Work order
Retype, word for word, each line between the lines holding "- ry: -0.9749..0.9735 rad" and "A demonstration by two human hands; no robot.", inclusive, and leave the rest of the data alone.
####################
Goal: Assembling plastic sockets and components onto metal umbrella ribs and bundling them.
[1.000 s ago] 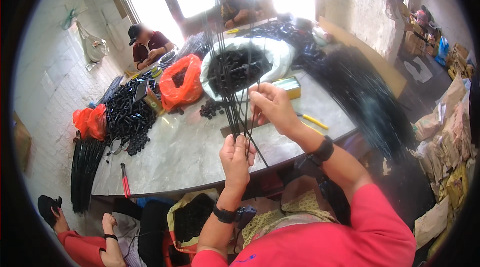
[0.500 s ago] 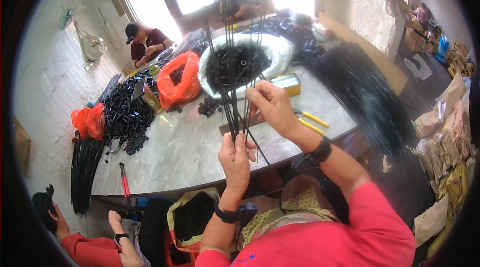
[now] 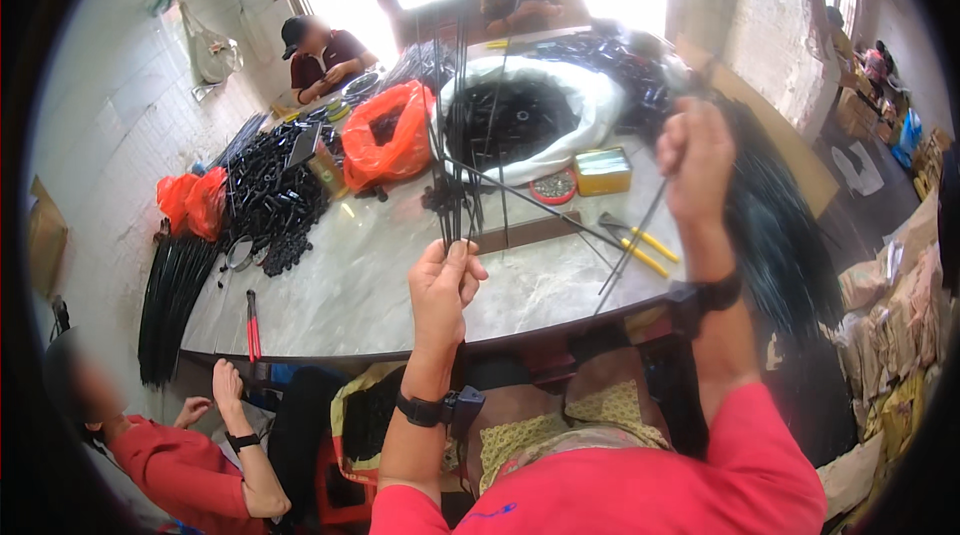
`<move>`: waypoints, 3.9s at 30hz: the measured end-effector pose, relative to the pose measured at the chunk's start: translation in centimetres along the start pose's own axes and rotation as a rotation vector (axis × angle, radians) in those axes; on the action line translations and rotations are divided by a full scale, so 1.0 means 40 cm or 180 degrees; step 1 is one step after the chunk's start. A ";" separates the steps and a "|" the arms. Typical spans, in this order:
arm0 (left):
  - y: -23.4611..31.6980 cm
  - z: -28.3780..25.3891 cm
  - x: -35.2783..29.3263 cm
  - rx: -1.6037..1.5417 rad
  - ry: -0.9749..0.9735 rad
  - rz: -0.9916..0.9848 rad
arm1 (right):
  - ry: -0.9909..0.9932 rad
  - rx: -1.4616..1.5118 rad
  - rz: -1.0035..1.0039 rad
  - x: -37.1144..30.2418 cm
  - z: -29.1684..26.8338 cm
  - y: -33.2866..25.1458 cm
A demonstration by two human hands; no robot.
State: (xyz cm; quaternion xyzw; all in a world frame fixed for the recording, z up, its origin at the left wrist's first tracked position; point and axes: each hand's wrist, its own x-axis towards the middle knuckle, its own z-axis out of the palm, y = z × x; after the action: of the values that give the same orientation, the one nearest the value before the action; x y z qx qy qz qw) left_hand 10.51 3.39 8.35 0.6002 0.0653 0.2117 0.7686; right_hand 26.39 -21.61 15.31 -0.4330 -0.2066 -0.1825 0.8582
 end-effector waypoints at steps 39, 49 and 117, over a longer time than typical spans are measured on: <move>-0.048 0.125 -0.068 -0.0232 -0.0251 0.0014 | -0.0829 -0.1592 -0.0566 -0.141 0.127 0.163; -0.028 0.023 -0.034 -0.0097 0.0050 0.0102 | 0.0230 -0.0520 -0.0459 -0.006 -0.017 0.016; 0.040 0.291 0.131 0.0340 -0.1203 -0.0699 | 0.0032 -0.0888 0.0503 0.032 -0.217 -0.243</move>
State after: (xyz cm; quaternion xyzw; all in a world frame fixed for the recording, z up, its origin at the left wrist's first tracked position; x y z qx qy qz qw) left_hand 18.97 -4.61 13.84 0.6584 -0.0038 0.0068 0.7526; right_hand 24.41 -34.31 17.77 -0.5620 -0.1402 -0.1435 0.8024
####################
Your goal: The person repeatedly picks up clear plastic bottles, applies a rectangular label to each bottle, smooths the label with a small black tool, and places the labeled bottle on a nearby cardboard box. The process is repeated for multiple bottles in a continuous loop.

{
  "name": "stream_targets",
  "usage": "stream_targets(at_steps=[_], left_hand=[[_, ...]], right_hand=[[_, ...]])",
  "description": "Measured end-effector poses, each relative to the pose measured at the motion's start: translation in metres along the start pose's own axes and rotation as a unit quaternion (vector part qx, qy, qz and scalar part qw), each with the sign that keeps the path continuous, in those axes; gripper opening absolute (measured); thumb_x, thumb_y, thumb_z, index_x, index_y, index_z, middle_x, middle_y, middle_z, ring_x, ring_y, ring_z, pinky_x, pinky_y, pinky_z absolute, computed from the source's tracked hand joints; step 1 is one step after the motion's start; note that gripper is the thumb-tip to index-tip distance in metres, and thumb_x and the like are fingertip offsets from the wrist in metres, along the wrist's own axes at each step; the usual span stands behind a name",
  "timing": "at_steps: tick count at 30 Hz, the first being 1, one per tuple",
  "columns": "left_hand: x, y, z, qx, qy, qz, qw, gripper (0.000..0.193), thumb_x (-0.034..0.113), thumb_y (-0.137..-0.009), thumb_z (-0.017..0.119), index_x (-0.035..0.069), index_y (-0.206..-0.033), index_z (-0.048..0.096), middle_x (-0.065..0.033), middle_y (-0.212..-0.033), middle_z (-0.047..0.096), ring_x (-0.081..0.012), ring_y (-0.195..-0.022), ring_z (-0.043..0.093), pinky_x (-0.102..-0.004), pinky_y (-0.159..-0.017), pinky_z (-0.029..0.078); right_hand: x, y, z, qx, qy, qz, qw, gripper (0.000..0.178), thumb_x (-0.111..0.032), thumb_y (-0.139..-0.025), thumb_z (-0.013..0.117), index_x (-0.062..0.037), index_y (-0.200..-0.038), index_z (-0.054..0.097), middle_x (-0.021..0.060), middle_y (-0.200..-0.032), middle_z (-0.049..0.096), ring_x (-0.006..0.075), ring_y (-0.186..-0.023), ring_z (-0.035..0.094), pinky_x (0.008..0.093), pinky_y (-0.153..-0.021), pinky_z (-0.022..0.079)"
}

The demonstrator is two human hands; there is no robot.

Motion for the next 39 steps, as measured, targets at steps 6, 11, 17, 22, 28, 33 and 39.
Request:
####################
Result below
  - ry: -0.9749..0.9735 rad
  - rz: -0.9916..0.9848 rad
arm1 (right):
  - ry: -0.9909..0.9932 rad
  - rx: -1.4616..1.5118 rad
  - rz: -1.0035..1.0039 rad
  - x: -37.1144..30.2418 cm
  - z: -29.1684..26.8338 cm
  - y: -33.2866..25.1458 cm
A demonstration by two human hands; no robot.

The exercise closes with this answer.